**PROVIDED MATERIAL**
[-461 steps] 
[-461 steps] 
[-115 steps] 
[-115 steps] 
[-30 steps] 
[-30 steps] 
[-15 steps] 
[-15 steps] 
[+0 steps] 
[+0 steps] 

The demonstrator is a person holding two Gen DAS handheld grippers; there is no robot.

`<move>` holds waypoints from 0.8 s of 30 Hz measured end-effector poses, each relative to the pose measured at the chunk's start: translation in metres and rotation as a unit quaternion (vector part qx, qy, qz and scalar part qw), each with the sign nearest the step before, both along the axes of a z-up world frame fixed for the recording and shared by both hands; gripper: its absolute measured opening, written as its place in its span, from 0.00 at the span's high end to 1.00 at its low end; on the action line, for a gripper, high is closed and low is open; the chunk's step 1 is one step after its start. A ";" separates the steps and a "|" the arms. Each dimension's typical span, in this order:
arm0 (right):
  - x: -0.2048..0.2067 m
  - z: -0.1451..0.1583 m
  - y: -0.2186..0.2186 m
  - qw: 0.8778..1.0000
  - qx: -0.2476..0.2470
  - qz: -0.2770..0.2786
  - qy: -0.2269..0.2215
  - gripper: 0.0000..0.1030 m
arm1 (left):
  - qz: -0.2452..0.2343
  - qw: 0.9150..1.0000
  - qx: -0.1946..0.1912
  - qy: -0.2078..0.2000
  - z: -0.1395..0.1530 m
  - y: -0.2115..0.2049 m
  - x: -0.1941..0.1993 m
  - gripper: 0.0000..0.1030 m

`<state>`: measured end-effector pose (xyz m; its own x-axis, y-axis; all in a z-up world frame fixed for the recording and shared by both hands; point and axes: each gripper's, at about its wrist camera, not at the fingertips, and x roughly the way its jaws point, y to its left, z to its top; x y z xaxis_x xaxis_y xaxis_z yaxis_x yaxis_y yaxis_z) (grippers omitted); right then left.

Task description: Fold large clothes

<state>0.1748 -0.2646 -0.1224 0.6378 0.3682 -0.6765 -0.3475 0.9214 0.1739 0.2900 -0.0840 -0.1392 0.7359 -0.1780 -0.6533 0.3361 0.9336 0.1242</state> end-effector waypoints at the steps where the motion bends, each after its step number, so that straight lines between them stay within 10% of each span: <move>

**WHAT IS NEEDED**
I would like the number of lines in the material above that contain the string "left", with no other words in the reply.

**FINAL ANSWER**
2